CARY GRANT: STYLE AS A MARTIAL ART
A conversation with Wu Ming 1 (2005)
At the end of 2004, we took part in an international three-day conference on Cary Grant at the Museo Nazionale del Cinema in Turin, organized by professor/script-writer Giaime Alonge, who teaches History of Cinema at the Università di Torino. The following interview took place a few months later and will be included in the book collecting that conference's papers and proceedings. If the first answer sounds familiar, that's because it's an extended version of an answer we gave to "3am Magazine" in the same days.
GIAIME ALONGE - What gave you the idea to include Cary Grant in 54? What do you find fascinating in this character?
WU MING 1 - The first chapter in which Cary appears includes a long pseudo-historical and pseudo-theoretical tirade, a sort of marxist analysis of the Grant-myth and his value in the proletarian struggle.
The purpose was satirical, it's a parody of the attempts to rationalize why we like something, or someone. We are inclined to think of other people as bidimensional figures, we don't grasp the depth, we see a square where there's a hypercube. We don't expect a person's ego to be fragmented; we point at inconsistencies and, in our turn, try to show ourselves as consistent, every part has to fit well with all the rest. If someone asks you: "How does your love for Country & Western music fit in with your ideas on the origins of stars-and-stripes reactionary rhetoric?"; or: "You claim to be an ecologist, how can you say you like that car?", the temptation is to force that passion of preference back under the umbrella of your ideology that passion or preference. "Radicals" go out of their way to prove that the music they listen is "radical", leftists explain why a certain kind of shoes doesn't belong to the Right etc.
In the above-mentioned chapter an indefinite omniscient narrator rambles on Cary Grant, the working class, and socialism. This is also a pre-emptive self-parody. It was like saying: when you ask us the reason why we included Cary Grant in our novel, our answer will be something similar to this. At the same time, we exaggerated and added a sentence by Marx turned into a joke ("In a classless society, anybody could be Cary Grant"). It's as we issued a notice: don't take this description too seriously. It makes sense, more or less. It's fascinating. But it came later. We included Grant - availing ourselves on a mistake by Wu Ming 2 - because we like him, we find him intriguing, we like his style. I met the not-yet Wu Ming 4 eleven years ago, he'd just graduated and was about to begin university. The first time I entered his room, I saw a big poster of Cary Grant on the wall. It's not the movie star you expect to find above the bed of a nineteen year old. We have always admired people with style, those who knew how to turn their style into a martial art. "Style as a martial art" is also the name of a column I used to write for a local small mag in the late Nineties.

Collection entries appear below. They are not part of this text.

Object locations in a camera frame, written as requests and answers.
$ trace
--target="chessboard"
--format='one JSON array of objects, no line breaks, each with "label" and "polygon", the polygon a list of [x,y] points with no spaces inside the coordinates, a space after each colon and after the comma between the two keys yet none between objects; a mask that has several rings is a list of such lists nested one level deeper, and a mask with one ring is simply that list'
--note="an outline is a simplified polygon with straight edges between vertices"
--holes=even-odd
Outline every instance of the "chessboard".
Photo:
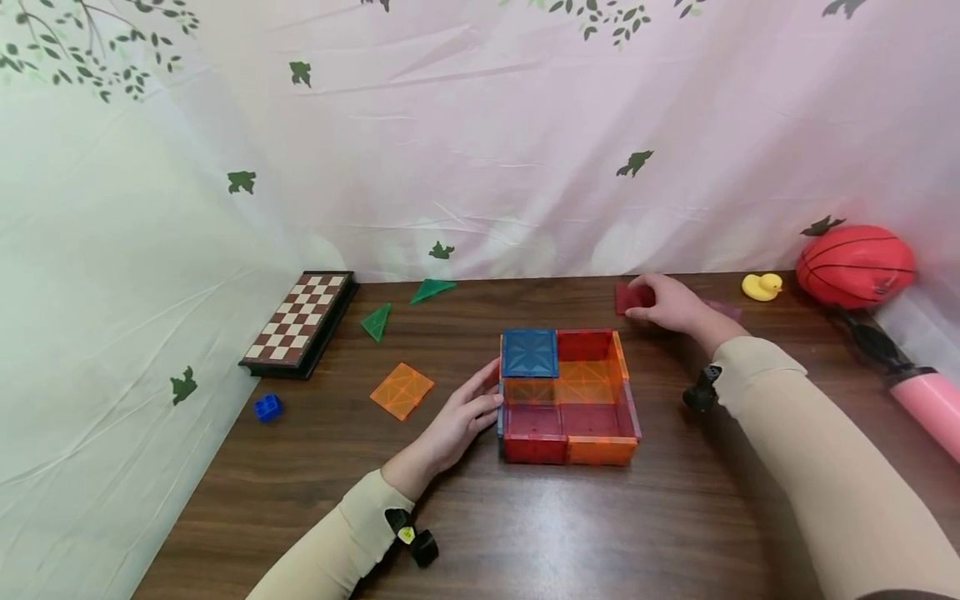
[{"label": "chessboard", "polygon": [[309,379],[358,287],[353,271],[304,271],[240,366],[255,377]]}]

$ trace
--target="brown table surface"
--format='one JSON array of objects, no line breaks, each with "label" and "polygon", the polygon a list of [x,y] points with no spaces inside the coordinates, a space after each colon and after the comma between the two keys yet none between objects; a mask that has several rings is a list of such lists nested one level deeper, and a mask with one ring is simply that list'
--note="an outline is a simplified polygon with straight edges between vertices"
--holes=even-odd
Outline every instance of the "brown table surface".
[{"label": "brown table surface", "polygon": [[[736,274],[681,276],[741,306],[742,323],[804,363],[960,545],[960,467],[884,393],[844,331],[789,276],[771,303]],[[416,283],[363,285],[307,382],[263,380],[285,413],[234,424],[147,572],[137,600],[235,600],[368,471],[412,442],[447,396],[494,358],[506,327],[613,327],[630,369],[643,441],[628,468],[506,465],[494,431],[419,504],[440,558],[395,547],[359,598],[816,598],[785,496],[725,411],[684,412],[705,364],[681,336],[613,311],[615,277],[464,281],[410,305]],[[393,310],[381,344],[359,321]],[[400,361],[436,387],[399,422],[368,398]]]}]

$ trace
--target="pink tube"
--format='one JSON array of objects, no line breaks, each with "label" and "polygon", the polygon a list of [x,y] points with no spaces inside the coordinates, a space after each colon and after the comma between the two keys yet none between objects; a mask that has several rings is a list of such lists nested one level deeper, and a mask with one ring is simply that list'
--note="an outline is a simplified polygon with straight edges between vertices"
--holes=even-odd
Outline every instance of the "pink tube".
[{"label": "pink tube", "polygon": [[960,391],[940,373],[927,372],[894,385],[890,393],[960,463]]}]

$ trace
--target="long sleeve shirt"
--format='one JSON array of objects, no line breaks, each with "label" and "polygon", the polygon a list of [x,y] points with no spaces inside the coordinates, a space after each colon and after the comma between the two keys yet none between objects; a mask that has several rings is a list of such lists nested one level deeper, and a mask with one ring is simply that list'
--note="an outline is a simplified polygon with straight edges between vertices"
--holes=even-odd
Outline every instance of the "long sleeve shirt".
[{"label": "long sleeve shirt", "polygon": [[[739,337],[714,363],[720,403],[786,491],[827,598],[960,599],[960,558],[933,515],[797,361]],[[346,600],[394,541],[389,508],[413,502],[368,474],[248,600]]]}]

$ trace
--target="basketball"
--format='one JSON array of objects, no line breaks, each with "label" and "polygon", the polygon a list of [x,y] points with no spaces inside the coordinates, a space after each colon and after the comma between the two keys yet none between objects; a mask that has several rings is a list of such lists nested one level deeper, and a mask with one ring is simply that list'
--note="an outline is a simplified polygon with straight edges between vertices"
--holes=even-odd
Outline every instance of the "basketball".
[{"label": "basketball", "polygon": [[858,225],[829,230],[797,261],[797,280],[826,306],[866,308],[913,282],[913,251],[887,229]]}]

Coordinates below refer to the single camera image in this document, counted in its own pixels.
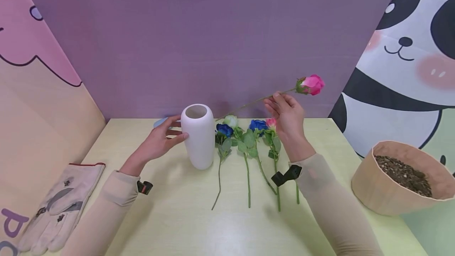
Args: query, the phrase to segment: plant pot
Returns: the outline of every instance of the plant pot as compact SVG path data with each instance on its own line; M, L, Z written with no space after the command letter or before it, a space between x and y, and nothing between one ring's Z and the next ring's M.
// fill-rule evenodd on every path
M433 197L424 197L392 180L378 166L375 155L397 158L425 173ZM381 215L400 215L454 199L455 178L439 161L413 146L381 141L368 152L351 180L357 198Z
M215 149L215 121L209 107L193 104L186 107L180 119L182 131L189 134L186 151L193 166L199 170L210 167Z

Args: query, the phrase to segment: work glove
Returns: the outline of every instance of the work glove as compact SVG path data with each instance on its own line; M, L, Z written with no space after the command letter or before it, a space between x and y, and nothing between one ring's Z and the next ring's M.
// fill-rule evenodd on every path
M105 168L104 163L69 164L39 206L19 241L19 251L58 251L77 225Z

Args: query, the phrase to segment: panda illustration
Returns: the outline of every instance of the panda illustration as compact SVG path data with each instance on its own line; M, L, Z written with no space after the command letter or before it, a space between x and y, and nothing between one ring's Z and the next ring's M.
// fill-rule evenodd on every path
M381 140L424 147L448 108L455 0L391 0L329 117L364 157Z

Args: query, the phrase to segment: panda eye
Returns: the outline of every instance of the panda eye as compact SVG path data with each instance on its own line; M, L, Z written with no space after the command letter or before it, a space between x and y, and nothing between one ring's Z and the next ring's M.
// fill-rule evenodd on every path
M439 8L431 21L430 31L438 49L455 59L455 0L447 0Z
M43 16L41 16L41 13L39 13L38 8L36 8L35 5L30 7L30 15L38 21L41 21L43 19Z
M419 2L420 0L391 0L376 29L387 29L403 22L414 12Z

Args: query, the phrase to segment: pink cheek
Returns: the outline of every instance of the pink cheek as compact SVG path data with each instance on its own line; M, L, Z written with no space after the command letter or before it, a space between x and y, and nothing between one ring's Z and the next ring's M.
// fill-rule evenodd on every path
M417 65L417 75L428 86L455 89L455 60L442 55L427 56Z
M367 44L367 47L365 48L365 52L375 49L377 46L379 46L380 41L381 41L381 32L374 31L374 33L371 36L370 41Z

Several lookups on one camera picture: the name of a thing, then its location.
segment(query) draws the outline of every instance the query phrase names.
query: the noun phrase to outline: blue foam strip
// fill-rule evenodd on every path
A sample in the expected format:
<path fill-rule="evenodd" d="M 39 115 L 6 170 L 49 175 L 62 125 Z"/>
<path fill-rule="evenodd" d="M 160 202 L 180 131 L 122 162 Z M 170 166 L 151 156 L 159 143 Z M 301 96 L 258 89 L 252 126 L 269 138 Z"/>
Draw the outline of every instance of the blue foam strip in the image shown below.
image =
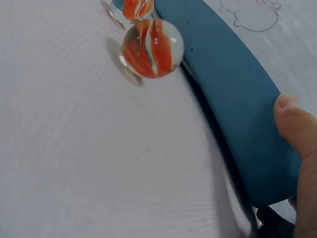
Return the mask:
<path fill-rule="evenodd" d="M 185 41 L 193 71 L 228 143 L 255 207 L 296 194 L 301 160 L 278 134 L 273 104 L 280 92 L 226 23 L 202 0 L 157 0 L 161 18 Z"/>

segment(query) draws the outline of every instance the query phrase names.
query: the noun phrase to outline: white mesh surface
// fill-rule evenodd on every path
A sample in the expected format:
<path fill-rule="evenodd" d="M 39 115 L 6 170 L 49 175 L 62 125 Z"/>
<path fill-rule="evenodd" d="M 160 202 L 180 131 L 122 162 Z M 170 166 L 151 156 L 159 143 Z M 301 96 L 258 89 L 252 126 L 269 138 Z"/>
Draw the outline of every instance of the white mesh surface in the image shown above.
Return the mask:
<path fill-rule="evenodd" d="M 1 238 L 248 237 L 180 70 L 115 66 L 100 0 L 0 3 Z"/>

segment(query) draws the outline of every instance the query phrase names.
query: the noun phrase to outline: glass marble
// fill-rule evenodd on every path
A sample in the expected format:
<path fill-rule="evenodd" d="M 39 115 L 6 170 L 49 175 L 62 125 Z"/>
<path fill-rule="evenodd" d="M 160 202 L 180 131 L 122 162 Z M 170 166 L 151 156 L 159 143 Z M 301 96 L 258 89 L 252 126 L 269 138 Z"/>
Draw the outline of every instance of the glass marble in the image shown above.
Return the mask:
<path fill-rule="evenodd" d="M 154 0 L 112 0 L 110 9 L 118 22 L 135 23 L 151 16 Z"/>
<path fill-rule="evenodd" d="M 171 23 L 148 19 L 136 23 L 122 44 L 125 65 L 146 78 L 165 76 L 175 70 L 184 56 L 184 41 Z"/>

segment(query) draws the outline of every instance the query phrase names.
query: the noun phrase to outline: hand
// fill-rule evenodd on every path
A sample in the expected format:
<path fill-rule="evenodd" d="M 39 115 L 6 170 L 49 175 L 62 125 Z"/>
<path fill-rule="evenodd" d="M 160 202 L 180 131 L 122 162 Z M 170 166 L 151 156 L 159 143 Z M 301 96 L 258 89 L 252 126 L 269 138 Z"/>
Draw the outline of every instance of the hand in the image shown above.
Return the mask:
<path fill-rule="evenodd" d="M 298 107 L 294 98 L 282 94 L 274 104 L 278 132 L 294 147 L 303 162 L 297 187 L 297 221 L 294 225 L 282 219 L 269 207 L 259 209 L 264 224 L 260 237 L 317 238 L 317 119 Z"/>

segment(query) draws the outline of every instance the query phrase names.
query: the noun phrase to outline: orange swirl marble
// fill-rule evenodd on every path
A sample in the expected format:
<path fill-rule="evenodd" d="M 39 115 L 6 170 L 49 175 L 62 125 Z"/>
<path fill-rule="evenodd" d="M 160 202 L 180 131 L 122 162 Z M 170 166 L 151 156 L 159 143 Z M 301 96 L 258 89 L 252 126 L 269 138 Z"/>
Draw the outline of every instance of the orange swirl marble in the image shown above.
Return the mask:
<path fill-rule="evenodd" d="M 123 15 L 130 21 L 142 19 L 154 8 L 154 0 L 124 0 Z"/>
<path fill-rule="evenodd" d="M 162 77 L 173 71 L 170 36 L 164 34 L 163 21 L 144 20 L 132 27 L 123 42 L 122 53 L 137 74 Z"/>

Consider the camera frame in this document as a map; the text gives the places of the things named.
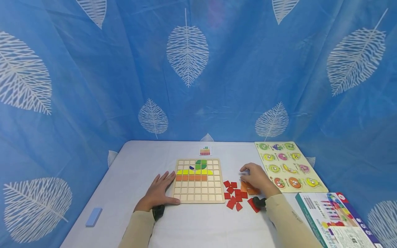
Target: right hand
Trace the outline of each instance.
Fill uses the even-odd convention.
[[[249,175],[242,175],[241,180],[250,183],[255,188],[263,190],[267,185],[273,184],[262,169],[262,166],[255,163],[248,163],[241,167],[240,172],[249,170]]]

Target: hand
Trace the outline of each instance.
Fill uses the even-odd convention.
[[[177,198],[167,197],[166,189],[175,179],[175,172],[168,175],[168,171],[160,177],[160,174],[153,180],[146,195],[138,202],[135,211],[149,212],[155,206],[163,204],[179,205],[181,202]]]
[[[281,194],[277,186],[268,178],[262,166],[255,163],[248,163],[240,169],[240,172],[246,170],[249,170],[249,175],[242,175],[240,177],[241,180],[249,182],[255,188],[260,189],[267,198]]]

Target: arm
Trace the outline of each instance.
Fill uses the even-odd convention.
[[[118,248],[147,248],[152,235],[154,217],[152,208],[163,204],[180,204],[179,199],[166,197],[166,189],[175,179],[175,172],[160,174],[150,185],[146,195],[138,202]]]
[[[312,231],[295,213],[287,199],[268,178],[262,167],[249,163],[240,169],[241,172],[246,170],[249,170],[249,175],[242,175],[241,179],[260,189],[267,197],[267,214],[277,229],[278,237],[283,247],[321,248],[320,242]]]

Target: blue curtain
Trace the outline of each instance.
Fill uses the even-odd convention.
[[[297,142],[397,247],[394,0],[3,0],[0,247],[59,247],[128,140]]]

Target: white leaf pattern
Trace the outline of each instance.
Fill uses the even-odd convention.
[[[156,134],[157,139],[157,134],[164,133],[168,128],[166,114],[151,99],[148,99],[139,111],[138,120],[146,131]]]
[[[368,225],[385,248],[396,248],[397,201],[376,204],[368,213]]]
[[[109,153],[108,153],[108,167],[110,167],[112,165],[112,163],[113,163],[114,159],[116,158],[117,154],[118,154],[117,152],[109,150]]]
[[[272,0],[273,12],[278,24],[281,23],[298,2],[299,0]]]
[[[289,118],[282,102],[271,110],[264,112],[255,123],[255,130],[259,136],[276,137],[282,134],[288,126]]]
[[[207,133],[200,141],[214,141],[214,139],[211,137],[209,133]]]
[[[198,27],[177,26],[168,37],[167,58],[174,71],[190,87],[208,62],[208,45]]]
[[[327,74],[332,96],[359,85],[377,69],[386,50],[386,34],[376,29],[386,12],[387,10],[374,29],[354,31],[343,38],[328,56]]]
[[[314,165],[316,164],[316,157],[306,157],[307,161],[309,164],[314,168]]]
[[[23,41],[0,32],[0,101],[51,114],[51,79],[43,61]]]
[[[55,177],[4,184],[4,224],[18,243],[37,241],[51,232],[72,202],[67,183]]]
[[[102,29],[106,16],[107,0],[76,0],[90,19]]]

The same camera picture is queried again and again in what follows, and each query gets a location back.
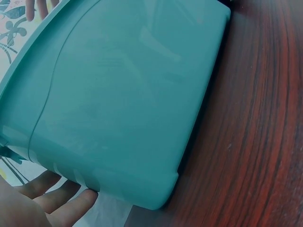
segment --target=turquoise case
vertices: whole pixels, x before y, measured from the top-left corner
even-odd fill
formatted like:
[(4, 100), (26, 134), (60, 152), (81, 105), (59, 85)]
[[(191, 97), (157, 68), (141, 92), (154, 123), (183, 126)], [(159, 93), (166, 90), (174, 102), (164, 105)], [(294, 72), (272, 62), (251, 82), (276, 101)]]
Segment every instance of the turquoise case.
[(2, 154), (160, 208), (229, 17), (216, 0), (63, 0), (0, 83)]

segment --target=table surface
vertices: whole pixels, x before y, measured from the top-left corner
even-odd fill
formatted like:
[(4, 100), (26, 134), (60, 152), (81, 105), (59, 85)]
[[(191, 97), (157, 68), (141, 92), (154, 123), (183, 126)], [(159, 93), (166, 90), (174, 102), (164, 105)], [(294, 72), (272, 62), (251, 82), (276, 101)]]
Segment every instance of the table surface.
[(176, 190), (127, 227), (303, 226), (303, 1), (232, 11)]

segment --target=wood grain
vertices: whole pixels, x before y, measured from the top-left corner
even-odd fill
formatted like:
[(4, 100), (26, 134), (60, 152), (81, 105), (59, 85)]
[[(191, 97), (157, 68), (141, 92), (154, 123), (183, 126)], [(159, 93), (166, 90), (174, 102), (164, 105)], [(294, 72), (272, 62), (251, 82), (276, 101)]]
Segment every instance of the wood grain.
[(176, 190), (125, 226), (303, 226), (303, 1), (234, 1)]

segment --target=hand
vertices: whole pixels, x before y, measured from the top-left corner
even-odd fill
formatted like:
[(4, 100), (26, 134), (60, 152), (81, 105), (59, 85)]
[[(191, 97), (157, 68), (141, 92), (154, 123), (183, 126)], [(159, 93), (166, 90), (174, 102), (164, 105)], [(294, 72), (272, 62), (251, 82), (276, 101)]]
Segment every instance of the hand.
[(46, 171), (23, 186), (12, 187), (0, 176), (0, 226), (74, 225), (93, 206), (98, 194), (85, 190), (69, 201), (80, 188), (71, 181), (66, 181), (57, 190), (45, 193), (59, 179), (60, 176)]
[[(36, 1), (37, 1), (37, 6), (41, 19), (44, 19), (48, 14), (46, 0), (36, 0)], [(27, 20), (32, 21), (35, 16), (35, 0), (25, 0), (25, 3), (26, 3)], [(58, 5), (59, 0), (51, 0), (51, 3), (53, 7), (55, 7), (56, 5)]]

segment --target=teal plastic container
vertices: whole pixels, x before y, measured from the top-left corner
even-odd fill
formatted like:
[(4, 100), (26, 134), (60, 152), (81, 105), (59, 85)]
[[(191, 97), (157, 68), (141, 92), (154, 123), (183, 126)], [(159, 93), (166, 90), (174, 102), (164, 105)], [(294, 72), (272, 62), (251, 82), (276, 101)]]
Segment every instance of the teal plastic container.
[(2, 155), (160, 208), (229, 17), (216, 0), (63, 0), (0, 83)]

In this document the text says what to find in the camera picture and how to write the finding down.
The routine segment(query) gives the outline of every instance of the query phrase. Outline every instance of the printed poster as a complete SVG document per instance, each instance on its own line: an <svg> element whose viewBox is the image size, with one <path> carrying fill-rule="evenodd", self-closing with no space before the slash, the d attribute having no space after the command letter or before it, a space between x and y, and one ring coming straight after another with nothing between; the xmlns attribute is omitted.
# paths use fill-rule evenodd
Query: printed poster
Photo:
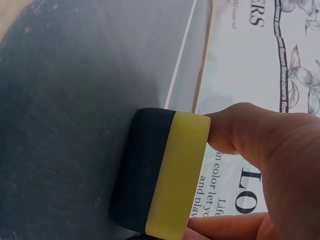
<svg viewBox="0 0 320 240"><path fill-rule="evenodd" d="M216 0L197 113L320 115L320 0ZM206 148L191 217L267 212L258 169Z"/></svg>

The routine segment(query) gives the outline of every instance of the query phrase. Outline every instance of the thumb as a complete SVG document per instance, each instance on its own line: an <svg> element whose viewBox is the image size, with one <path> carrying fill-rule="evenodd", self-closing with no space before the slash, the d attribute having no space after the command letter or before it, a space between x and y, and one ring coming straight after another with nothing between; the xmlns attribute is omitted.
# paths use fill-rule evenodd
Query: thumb
<svg viewBox="0 0 320 240"><path fill-rule="evenodd" d="M239 153L261 171L301 128L320 126L319 119L310 114L278 113L251 103L238 103L207 116L211 118L210 146L226 154Z"/></svg>

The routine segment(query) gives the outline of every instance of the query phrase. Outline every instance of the black letter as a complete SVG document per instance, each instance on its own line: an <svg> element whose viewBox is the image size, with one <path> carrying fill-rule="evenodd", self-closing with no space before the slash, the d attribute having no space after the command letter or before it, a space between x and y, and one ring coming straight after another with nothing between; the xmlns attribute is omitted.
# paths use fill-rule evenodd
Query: black letter
<svg viewBox="0 0 320 240"><path fill-rule="evenodd" d="M255 199L255 205L254 207L252 208L242 208L242 207L239 207L237 205L237 200L241 197L250 197L250 198L254 198ZM257 199L257 196L252 192L252 191L243 191L241 192L237 197L236 197L236 200L235 200L235 208L238 210L238 212L242 213L242 214L249 214L251 213L253 210L255 210L256 206L257 206L257 203L258 203L258 199Z"/></svg>
<svg viewBox="0 0 320 240"><path fill-rule="evenodd" d="M239 188L244 189L245 187L242 186L242 184L241 184L242 177L257 178L257 179L259 179L259 181L261 181L261 172L256 173L256 172L244 171L244 169L242 168L241 177L240 177L240 181L239 181Z"/></svg>

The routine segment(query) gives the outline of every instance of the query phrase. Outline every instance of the hand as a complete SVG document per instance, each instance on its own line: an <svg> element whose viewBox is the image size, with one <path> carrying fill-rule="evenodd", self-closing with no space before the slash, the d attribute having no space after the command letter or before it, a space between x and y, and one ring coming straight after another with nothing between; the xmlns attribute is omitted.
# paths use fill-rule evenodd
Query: hand
<svg viewBox="0 0 320 240"><path fill-rule="evenodd" d="M268 213L191 218L184 240L320 239L320 119L249 103L208 116L208 143L261 171Z"/></svg>

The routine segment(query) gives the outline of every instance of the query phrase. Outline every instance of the floral illustration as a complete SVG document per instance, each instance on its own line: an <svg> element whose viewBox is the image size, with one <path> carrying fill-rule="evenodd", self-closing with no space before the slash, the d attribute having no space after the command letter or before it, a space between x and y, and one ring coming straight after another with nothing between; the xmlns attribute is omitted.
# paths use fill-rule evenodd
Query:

I hope this answer was intelligible. To avoid misunderstandings, I want to specify that I do listen to Country & Western, but I hate cars. I could never find them attractive. To me even the most glamorous Lamborghini is just a sad and lethal piece of plate.
GA - I beg your pardon? What was the misunderstanding with WM2?
WM1 - Well, leafing through a 1954 magazine, he found an article on the film stars preferred female readers loved the most. Gary Cooper topped the list. WM2 jotted in a hurry "G.C." on his notebook. A few weeks later, going through his scrawls he read "C.G." instead of "G.C." and thought: Cary Grant. At our meeting he told us: "Cary Grant was the most popular actor among the female readers of such magazine." Inspiration! Cary Grant! Lets get hold of the films and biographies!